WHAT TO PRODUCE: Please reproduce verbatim the lines below, from the first through the one with "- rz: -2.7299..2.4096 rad".

DATA BELOW:
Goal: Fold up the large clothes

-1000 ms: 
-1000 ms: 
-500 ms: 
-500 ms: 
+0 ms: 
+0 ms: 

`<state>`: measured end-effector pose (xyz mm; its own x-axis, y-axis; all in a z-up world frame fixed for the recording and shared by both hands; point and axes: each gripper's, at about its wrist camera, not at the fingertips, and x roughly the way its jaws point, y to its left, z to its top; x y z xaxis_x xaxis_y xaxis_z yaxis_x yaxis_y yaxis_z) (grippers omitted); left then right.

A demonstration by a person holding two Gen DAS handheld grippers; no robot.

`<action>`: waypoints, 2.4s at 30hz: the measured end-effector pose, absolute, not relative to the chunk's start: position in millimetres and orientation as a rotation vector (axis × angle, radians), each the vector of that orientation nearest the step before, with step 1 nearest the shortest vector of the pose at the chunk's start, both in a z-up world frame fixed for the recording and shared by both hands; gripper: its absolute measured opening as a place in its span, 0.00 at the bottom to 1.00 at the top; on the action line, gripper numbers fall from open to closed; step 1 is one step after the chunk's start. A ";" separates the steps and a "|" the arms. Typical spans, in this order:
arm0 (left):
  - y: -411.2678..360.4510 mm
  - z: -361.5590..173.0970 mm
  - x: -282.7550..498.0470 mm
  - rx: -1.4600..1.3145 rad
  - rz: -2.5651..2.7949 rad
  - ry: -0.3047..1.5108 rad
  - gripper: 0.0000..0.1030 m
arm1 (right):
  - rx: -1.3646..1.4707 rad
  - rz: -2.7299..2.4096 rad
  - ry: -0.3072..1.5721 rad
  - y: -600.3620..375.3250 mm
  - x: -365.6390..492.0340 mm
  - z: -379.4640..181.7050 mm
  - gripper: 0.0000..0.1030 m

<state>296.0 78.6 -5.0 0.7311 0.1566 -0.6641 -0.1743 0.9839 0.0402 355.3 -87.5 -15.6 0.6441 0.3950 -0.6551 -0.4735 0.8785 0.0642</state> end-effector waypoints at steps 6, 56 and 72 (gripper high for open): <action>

SOLUTION:
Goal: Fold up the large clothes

-1000 ms: 
-1000 ms: 
-500 ms: 
-500 ms: 
+0 ms: 
+0 ms: 

`<state>`: measured end-effector pose (xyz mm; its own x-axis, y-axis; all in a z-up world frame fixed for the recording and shared by both hands; point and axes: each gripper's, at about its wrist camera, not at the fingertips, and x roughly the way its jaws point, y to its left, z to its top; x y z xaxis_x xaxis_y xaxis_z yaxis_x yaxis_y yaxis_z) (grippers omitted); left then right.

A demonstration by a person holding two Gen DAS handheld grippers; no robot.

`<action>`: waypoints, 2.4s at 30hz: the measured end-effector pose, absolute, not relative to the chunk's start: position in millimetres and orientation as a rotation vector (axis × angle, radians), each the vector of that orientation nearest the step before, with step 1 nearest the shortest vector of the pose at the chunk's start, both in a z-up world frame fixed for the recording and shared by both hands; gripper: its absolute measured opening as a place in its span, 0.00 at the bottom to 1.00 at the top; on the action line, gripper numbers fall from open to closed; step 1 is one step after the chunk's start. A ";" separates the steps and a "|" the arms. Typical spans, in this order:
arm0 (left):
  - y: -411.2678..360.4510 mm
  - z: -361.5590..173.0970 mm
  - x: -282.7550..498.0470 mm
  - rx: -1.4600..1.3145 rad
  - rz: -2.5651..2.7949 rad
  - ry: -0.3047..1.5108 rad
  - gripper: 0.0000..0.1030 m
arm1 (right):
  - rx: -1.3646..1.4707 rad
  - rz: -2.7299..2.4096 rad

This finishes the answer to the exercise.